## Problem details
Every record below needs to be written out exactly, apart from the pictures.

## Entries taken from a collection

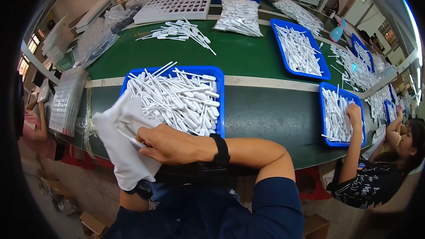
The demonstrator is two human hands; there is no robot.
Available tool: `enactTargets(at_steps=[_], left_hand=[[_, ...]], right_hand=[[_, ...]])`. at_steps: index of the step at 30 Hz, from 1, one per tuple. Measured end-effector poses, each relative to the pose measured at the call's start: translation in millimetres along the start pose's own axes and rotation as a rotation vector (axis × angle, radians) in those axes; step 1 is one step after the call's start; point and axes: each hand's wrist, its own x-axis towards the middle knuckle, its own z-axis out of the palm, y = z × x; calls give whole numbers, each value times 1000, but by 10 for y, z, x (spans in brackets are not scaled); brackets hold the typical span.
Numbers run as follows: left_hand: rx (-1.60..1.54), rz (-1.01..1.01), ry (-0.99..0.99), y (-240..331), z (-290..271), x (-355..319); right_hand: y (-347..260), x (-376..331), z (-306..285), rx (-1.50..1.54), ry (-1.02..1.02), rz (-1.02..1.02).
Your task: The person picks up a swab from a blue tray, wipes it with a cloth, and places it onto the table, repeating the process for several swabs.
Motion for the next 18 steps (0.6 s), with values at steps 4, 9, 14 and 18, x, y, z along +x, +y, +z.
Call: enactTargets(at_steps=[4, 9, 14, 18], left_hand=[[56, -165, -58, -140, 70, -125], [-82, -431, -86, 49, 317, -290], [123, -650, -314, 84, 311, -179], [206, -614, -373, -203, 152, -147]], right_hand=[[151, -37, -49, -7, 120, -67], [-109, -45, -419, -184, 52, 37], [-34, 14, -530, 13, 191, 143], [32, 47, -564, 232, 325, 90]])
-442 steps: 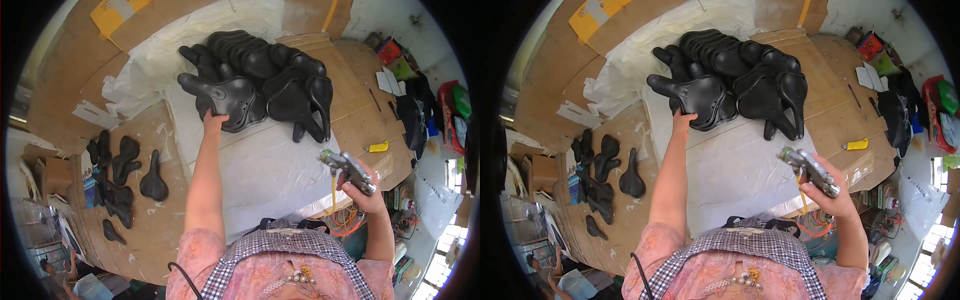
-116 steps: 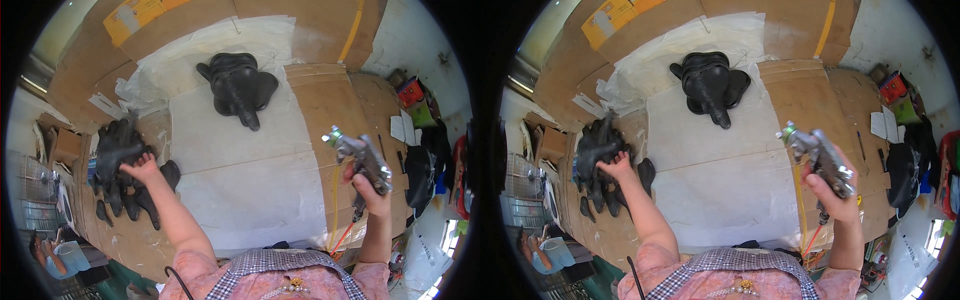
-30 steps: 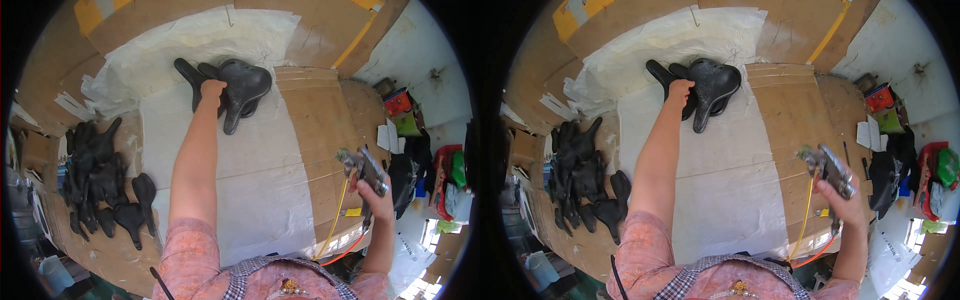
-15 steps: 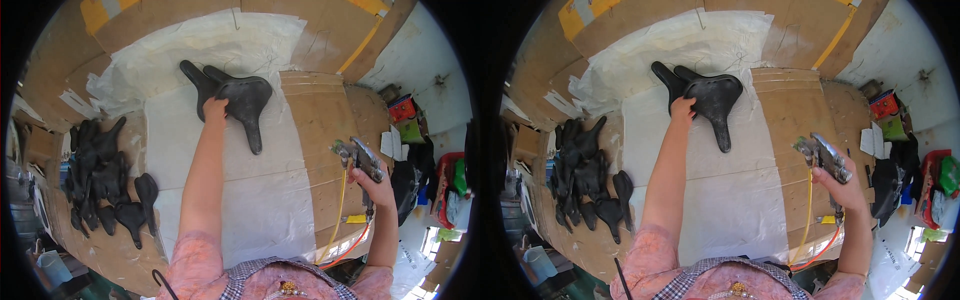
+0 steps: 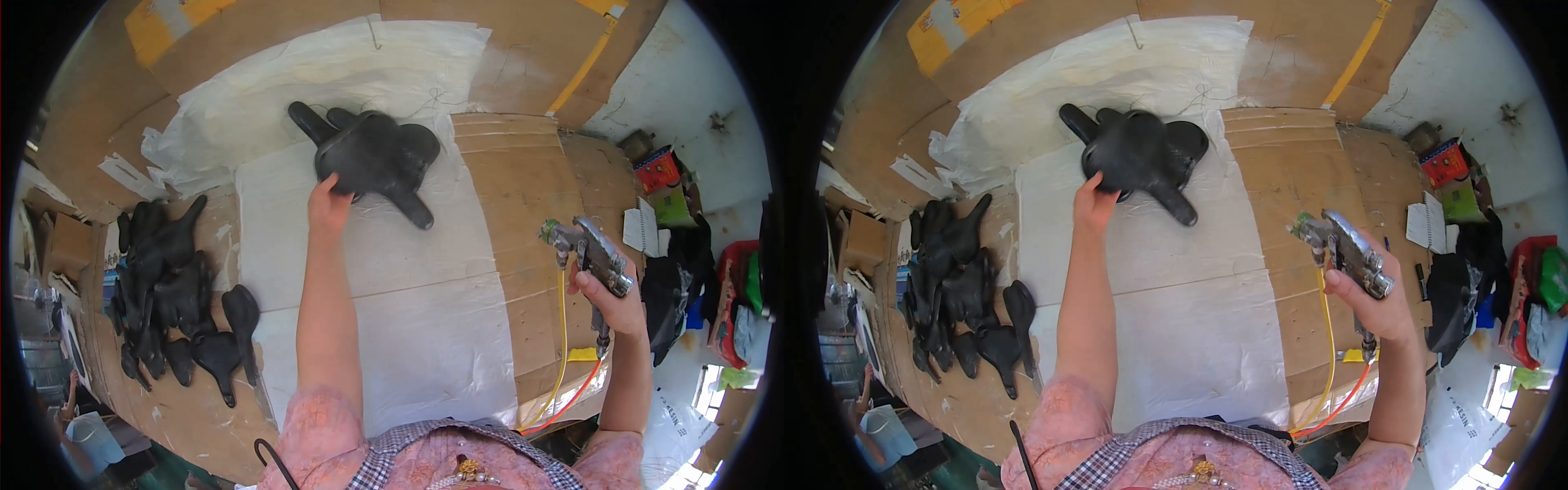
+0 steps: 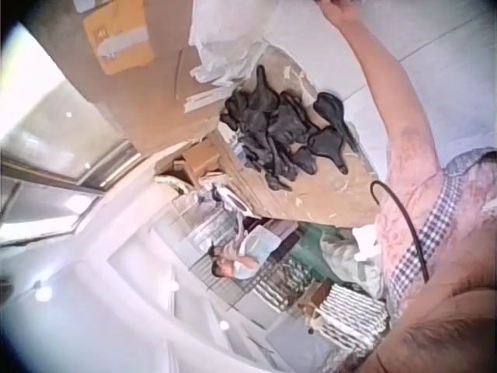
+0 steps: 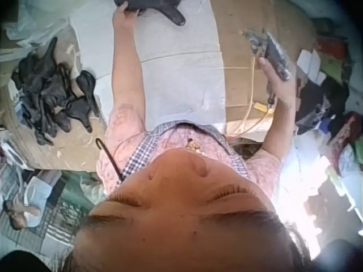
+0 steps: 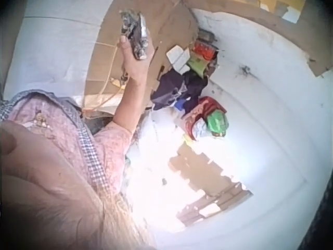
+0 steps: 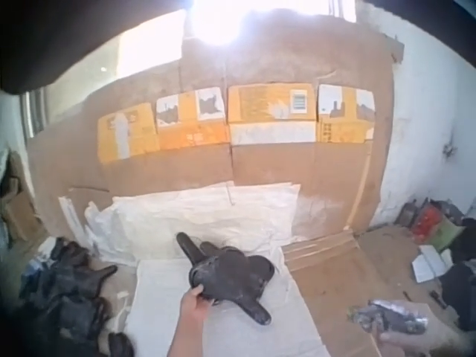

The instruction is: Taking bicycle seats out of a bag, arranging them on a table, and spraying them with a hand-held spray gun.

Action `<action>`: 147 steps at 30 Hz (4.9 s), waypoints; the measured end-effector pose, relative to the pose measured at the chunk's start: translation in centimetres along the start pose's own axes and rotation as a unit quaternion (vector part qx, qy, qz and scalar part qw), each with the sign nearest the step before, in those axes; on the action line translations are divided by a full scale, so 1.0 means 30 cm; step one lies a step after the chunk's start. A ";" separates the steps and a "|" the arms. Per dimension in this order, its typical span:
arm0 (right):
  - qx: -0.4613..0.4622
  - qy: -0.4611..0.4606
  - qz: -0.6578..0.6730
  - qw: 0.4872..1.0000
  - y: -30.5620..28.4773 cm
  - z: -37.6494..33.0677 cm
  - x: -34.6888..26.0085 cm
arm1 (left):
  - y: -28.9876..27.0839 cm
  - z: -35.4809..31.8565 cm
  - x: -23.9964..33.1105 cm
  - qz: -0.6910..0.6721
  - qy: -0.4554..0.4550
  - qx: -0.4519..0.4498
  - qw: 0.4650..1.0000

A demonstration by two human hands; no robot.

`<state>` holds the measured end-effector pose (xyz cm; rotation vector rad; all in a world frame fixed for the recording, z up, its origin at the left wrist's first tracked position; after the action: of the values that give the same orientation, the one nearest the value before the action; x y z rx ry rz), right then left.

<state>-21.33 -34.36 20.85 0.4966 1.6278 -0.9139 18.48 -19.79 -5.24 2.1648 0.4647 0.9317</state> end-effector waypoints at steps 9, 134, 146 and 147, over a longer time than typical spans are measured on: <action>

## Exercise response
The demonstrator is two human hands; there is no robot.
Available tool: `enactTargets(at_steps=[_], left_hand=[[_, ...]], right_hand=[[_, ...]])`. at_steps: index of the step at 30 Hz, from 1, one per tuple. Measured end-effector poses, each relative to the pose measured at the call's start: translation in millimetres along the start pose's own axes and rotation as a rotation vector (axis × angle, radians) in those axes; step 1 is one step after the call's start; point and axes: each hand's wrist, its own x-axis towards the middle knuckle, its own z-axis out of the palm, y = z × x; calls give whole numbers, each value times 1000, but by 10 for y, z, x (spans in brackets are not scaled); brackets hold the typical span.
Numbers run as follows: left_hand: rx (-1.60..1.54), rz (-1.01..1.01), ry (-0.99..0.99), y (-240..331), z (-290..271), x (-355..319); right_hand: y (-347..260), x (-376..331), z (-306..285), rx (-1.50..1.54), ry (-1.02..1.02), rz (-1.02..1.02).
Your task: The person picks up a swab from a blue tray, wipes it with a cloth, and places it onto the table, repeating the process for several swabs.
Motion for the next 18 steps (0.6 s), with values at steps 4, 9, 14 and 18, x, y, z along +x, +y, +z.
Call: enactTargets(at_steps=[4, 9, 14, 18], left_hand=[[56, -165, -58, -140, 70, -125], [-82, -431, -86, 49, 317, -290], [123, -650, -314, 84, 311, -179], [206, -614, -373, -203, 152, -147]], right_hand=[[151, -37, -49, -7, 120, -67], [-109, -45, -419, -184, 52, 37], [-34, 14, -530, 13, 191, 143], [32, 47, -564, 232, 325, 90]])
-442 steps: 
-116 steps: 
-30 steps: 
-15 steps: 
+0 steps: 
+0 steps: 
+0 steps: 
+0 steps: 
+0 steps: 

The instruction is: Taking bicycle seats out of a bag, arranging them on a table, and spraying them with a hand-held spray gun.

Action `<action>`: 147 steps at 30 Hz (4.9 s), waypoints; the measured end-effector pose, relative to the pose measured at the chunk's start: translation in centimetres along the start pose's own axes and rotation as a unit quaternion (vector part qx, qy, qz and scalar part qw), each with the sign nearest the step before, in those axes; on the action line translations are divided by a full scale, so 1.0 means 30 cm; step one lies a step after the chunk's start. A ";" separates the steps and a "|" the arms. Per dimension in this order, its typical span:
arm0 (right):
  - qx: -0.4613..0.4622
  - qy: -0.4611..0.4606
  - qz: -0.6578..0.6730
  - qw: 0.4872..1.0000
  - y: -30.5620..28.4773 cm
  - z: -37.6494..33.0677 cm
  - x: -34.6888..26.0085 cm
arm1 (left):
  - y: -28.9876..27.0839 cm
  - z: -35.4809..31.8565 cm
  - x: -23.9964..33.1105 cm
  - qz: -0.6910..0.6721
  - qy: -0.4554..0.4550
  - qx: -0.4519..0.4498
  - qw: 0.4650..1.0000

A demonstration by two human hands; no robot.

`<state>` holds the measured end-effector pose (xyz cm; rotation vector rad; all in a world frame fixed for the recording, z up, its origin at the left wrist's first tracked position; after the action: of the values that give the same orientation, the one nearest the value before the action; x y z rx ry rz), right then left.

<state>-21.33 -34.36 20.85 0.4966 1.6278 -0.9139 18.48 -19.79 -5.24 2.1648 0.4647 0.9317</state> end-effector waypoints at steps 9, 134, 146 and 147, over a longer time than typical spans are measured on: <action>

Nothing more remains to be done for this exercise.